Таким образом, мифоэпический контекст романа позволяет создать единый пространственно-временной континуум, объединяющий все разрозненные, существующие фрагментарно сюжеты, мотивы, образы эпоса, в одно целое, связав воедино прошлое и настоящее, мифических персонажей, разностадиальных культурных и эпических героев с реальными историческими лицами. Говоря о характере мифотворчества Д. Кошубаева, можно утверждать, что в «Абраге» присутствуют оба вида мифологизирования: если во второй части, посвященной нартиаде, имеет место реализация значительно трансформированного и осовремененного мифоэпиче-ского материала, контаминированного с универсальными мотивами других мифологических традиций, то в совокупности с другими частями весь роман смоделирован по законам мифа.
Литература
1. Мелетинский Е.М. Поэтика мифа.

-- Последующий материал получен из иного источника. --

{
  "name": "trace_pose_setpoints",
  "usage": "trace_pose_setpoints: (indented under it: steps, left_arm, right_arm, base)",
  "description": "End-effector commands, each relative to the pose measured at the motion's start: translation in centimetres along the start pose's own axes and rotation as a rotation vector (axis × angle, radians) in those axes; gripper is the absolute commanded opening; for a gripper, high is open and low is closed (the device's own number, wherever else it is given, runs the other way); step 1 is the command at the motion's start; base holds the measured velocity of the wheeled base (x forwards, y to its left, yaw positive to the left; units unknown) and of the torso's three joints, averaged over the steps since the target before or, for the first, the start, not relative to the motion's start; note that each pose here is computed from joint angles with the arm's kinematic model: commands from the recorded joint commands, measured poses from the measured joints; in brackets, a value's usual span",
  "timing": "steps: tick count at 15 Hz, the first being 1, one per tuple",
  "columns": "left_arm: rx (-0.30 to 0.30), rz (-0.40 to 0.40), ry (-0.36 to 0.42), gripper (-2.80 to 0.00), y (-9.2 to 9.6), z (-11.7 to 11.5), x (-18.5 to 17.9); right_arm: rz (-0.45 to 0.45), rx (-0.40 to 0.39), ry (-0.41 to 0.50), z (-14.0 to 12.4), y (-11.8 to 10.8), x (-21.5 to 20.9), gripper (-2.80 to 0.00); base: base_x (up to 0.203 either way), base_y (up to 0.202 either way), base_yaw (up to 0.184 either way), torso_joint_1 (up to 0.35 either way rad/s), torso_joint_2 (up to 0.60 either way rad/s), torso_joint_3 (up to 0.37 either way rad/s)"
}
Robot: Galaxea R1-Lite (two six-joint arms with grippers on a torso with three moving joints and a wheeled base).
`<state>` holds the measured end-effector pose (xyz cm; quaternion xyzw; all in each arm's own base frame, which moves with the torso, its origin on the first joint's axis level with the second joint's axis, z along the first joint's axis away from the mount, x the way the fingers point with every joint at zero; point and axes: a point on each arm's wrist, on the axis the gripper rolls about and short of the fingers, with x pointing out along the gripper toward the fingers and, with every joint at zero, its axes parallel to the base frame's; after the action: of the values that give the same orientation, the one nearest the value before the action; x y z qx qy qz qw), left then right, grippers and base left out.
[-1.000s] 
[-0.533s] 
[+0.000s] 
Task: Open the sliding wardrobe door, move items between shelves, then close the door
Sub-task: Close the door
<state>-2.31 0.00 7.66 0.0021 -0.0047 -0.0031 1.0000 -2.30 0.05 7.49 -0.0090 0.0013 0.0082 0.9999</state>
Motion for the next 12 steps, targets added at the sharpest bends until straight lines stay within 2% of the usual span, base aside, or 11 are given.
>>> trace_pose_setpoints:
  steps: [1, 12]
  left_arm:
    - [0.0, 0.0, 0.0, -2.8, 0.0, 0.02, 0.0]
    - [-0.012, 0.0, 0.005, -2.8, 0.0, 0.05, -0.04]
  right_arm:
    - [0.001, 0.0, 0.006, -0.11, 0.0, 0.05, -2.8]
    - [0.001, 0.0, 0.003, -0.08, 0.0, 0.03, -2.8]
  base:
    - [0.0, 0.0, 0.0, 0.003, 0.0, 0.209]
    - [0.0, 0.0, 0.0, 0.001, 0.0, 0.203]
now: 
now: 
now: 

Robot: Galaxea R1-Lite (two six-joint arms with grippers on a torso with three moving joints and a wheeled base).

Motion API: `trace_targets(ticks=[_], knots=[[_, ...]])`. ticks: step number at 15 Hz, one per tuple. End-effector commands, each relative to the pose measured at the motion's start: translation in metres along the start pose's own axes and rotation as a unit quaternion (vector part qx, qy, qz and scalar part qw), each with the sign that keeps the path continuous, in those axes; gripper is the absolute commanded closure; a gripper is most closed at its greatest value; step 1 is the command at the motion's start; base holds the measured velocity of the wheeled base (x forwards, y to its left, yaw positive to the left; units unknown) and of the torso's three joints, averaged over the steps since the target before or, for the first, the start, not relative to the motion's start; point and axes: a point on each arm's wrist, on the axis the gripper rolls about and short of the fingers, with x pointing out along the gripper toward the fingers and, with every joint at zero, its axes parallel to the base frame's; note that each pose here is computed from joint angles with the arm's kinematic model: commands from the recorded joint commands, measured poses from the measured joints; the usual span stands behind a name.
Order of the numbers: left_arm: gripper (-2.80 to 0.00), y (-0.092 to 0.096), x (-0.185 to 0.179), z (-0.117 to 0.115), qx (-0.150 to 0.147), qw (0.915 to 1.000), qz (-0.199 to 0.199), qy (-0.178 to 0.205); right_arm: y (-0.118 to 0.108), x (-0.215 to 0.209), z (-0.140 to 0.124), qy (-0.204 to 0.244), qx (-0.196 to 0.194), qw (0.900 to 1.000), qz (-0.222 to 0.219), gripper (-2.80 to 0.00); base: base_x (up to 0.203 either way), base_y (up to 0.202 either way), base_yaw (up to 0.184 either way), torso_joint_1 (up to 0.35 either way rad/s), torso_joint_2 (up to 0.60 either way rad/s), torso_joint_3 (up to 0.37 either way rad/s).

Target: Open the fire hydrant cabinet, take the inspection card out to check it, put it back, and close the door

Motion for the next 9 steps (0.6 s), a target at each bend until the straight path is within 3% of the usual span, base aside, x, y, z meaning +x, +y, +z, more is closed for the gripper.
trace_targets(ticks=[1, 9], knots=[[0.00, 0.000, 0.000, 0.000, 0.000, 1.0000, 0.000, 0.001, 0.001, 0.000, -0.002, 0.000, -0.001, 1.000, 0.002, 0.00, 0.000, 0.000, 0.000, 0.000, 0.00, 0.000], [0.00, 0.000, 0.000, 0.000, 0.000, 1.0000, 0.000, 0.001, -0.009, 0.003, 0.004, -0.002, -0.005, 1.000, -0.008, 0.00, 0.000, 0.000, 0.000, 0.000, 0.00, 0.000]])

М., 2000. С. 295-298.
2. БахтинМ.М. Эпос и роман. СПб., 2000. С. 204.
3. Кошубаев Д.П. Абраг // Литературная Кабардино-Балкария. Нальчик. 1999. № 1. С. 117-118. Далее страницы из этого издания указываются в тексте.
4. Пропп В.Я. Об историзме фольклора и методах его изучения / Сост. Б.Н. Путилов // Пропп В.Я. Фольклор и действительность: Избранные статьи. М., 1976. С. 116-131.
5. Тхагазитов Ю.М. Эволюция художественного сознания адыгов. Нальчик, 1996. С. 269.
6. См. об этом: Гутов А.М. Поэтика и типология адыгского нартского эпоса. М., 1993. С. 146.
Адыгейский государственный университет 5 сентября 2005 г.